Segment Start: SUPPLIED MATERIAL
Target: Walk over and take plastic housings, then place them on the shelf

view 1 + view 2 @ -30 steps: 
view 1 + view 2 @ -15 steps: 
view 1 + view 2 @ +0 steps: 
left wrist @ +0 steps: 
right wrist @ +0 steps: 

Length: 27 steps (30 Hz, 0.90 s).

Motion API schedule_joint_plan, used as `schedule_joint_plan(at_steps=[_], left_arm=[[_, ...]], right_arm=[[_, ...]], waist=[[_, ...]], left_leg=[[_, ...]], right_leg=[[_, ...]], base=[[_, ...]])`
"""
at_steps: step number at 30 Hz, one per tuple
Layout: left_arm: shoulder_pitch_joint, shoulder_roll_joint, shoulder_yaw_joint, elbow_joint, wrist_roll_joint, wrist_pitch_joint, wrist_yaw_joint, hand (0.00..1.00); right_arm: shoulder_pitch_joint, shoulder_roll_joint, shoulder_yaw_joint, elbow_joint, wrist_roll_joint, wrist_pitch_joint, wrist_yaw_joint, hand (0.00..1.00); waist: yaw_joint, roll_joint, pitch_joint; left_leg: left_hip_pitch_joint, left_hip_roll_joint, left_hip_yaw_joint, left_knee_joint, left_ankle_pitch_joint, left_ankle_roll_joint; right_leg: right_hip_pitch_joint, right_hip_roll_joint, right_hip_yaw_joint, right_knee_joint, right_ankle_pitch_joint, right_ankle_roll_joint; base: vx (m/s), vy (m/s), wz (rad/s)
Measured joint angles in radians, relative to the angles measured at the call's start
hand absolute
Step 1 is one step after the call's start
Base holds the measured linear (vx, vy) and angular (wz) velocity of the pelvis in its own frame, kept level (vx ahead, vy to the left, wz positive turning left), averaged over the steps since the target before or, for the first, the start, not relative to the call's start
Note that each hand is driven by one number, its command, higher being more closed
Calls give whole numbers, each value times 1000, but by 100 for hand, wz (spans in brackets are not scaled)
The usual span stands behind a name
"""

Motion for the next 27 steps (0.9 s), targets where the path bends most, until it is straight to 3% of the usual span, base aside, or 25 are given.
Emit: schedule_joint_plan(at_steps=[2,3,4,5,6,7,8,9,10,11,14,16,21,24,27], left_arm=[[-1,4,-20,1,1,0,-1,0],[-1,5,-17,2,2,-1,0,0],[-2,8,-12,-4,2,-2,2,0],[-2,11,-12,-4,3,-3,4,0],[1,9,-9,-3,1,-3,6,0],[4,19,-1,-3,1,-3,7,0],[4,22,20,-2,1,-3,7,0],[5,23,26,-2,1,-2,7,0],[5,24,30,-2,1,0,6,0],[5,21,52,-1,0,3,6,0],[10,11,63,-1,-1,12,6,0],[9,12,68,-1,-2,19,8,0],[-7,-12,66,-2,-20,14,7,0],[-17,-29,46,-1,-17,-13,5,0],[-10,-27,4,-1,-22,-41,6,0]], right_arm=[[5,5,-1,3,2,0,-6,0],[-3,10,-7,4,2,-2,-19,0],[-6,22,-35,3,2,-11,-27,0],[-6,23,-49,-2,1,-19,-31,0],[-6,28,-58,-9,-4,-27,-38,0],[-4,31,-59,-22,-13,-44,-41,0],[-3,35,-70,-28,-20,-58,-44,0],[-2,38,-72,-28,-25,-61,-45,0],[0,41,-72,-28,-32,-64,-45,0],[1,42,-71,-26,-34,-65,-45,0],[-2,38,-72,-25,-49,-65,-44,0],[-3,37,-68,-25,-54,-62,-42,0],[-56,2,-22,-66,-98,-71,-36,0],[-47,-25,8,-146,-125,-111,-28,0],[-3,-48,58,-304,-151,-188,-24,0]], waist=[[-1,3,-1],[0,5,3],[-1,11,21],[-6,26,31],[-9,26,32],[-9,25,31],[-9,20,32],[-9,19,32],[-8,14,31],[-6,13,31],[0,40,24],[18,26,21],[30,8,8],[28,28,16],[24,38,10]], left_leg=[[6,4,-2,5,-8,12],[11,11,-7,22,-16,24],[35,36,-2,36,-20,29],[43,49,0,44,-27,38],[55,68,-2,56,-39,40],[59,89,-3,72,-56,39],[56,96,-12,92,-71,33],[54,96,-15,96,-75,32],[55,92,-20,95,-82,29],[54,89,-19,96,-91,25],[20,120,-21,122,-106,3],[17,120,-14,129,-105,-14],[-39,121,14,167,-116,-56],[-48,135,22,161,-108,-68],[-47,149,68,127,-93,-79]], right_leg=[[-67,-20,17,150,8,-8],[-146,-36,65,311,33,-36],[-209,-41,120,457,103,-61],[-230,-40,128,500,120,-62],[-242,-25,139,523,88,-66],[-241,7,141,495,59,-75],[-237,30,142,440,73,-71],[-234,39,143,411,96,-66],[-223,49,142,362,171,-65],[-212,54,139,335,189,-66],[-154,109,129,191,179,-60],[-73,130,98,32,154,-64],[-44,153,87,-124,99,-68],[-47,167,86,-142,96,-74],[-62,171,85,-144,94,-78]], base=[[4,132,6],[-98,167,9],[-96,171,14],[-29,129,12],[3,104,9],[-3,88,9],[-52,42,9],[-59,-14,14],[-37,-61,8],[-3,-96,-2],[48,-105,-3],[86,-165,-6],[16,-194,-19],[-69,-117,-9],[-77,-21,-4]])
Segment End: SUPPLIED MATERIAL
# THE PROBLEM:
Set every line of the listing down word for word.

# REPLY:
Target: Walk over and take plastic housings, then place them on the shelf

view 1 + view 2 @ -30 steps: 
view 1 + view 2 @ -15 steps: 
view 1 + view 2 @ +0 steps: 
left wrist @ +0 steps: 
right wrist @ +0 steps: 

Length: 27 steps (30 Hz, 0.90 s).

Motion API schedule_joint_plan, used as `schedule_joint_plan(at_steps=[_], left_arm=[[_, ...]], right_arm=[[_, ...]], waist=[[_, ...]], left_leg=[[_, ...]], right_leg=[[_, ...]], base=[[_, ...]])`
"""
at_steps: step number at 30 Hz, one per tuple
Layout: left_arm: shoulder_pitch_joint, shoulder_roll_joint, shoulder_yaw_joint, elbow_joint, wrist_roll_joint, wrist_pitch_joint, wrist_yaw_joint, hand (0.00..1.00); right_arm: shoulder_pitch_joint, shoulder_roll_joint, shoulder_yaw_joint, elbow_joint, wrist_roll_joint, wrist_pitch_joint, wrist_yaw_joint, hand (0.00..1.00); waist: yaw_joint, roll_joint, pitch_joint; left_leg: left_hip_pitch_joint, left_hip_roll_joint, left_hip_yaw_joint, left_knee_joint, left_ankle_pitch_joint, left_ankle_roll_joint; right_leg: right_hip_pitch_joint, right_hip_roll_joint, right_hip_yaw_joint, right_knee_joint, right_ankle_pitch_joint, right_ankle_roll_joint; base: vx (m/s), vy (m/s), wz (rad/s)
Measured joint angles in radians, relative to the angles measured at the call's start
hand absolute
Step 1 is one step after the call's start
Base holds the measured linear (vx, vy) and angular (wz) velocity of the pelvis in its own frame, kept level (vx ahead, vy to the left, wz positive turning left), averaged over the steps since the target before or, for the first, the start, not relative to the call's start
Note that each hand is driven by one number, its command, higher being more closed
Calls give whole numbers, each value times 1000, but by 100 for hand, wz (spans in brackets are not scaled)
The usual span stands behind a name
"""

Motion for the next 27 steps (0.9 s), targets where the path bends most, until it is straight to 3% of the usual span, base aside, or 25 are given.
Emit: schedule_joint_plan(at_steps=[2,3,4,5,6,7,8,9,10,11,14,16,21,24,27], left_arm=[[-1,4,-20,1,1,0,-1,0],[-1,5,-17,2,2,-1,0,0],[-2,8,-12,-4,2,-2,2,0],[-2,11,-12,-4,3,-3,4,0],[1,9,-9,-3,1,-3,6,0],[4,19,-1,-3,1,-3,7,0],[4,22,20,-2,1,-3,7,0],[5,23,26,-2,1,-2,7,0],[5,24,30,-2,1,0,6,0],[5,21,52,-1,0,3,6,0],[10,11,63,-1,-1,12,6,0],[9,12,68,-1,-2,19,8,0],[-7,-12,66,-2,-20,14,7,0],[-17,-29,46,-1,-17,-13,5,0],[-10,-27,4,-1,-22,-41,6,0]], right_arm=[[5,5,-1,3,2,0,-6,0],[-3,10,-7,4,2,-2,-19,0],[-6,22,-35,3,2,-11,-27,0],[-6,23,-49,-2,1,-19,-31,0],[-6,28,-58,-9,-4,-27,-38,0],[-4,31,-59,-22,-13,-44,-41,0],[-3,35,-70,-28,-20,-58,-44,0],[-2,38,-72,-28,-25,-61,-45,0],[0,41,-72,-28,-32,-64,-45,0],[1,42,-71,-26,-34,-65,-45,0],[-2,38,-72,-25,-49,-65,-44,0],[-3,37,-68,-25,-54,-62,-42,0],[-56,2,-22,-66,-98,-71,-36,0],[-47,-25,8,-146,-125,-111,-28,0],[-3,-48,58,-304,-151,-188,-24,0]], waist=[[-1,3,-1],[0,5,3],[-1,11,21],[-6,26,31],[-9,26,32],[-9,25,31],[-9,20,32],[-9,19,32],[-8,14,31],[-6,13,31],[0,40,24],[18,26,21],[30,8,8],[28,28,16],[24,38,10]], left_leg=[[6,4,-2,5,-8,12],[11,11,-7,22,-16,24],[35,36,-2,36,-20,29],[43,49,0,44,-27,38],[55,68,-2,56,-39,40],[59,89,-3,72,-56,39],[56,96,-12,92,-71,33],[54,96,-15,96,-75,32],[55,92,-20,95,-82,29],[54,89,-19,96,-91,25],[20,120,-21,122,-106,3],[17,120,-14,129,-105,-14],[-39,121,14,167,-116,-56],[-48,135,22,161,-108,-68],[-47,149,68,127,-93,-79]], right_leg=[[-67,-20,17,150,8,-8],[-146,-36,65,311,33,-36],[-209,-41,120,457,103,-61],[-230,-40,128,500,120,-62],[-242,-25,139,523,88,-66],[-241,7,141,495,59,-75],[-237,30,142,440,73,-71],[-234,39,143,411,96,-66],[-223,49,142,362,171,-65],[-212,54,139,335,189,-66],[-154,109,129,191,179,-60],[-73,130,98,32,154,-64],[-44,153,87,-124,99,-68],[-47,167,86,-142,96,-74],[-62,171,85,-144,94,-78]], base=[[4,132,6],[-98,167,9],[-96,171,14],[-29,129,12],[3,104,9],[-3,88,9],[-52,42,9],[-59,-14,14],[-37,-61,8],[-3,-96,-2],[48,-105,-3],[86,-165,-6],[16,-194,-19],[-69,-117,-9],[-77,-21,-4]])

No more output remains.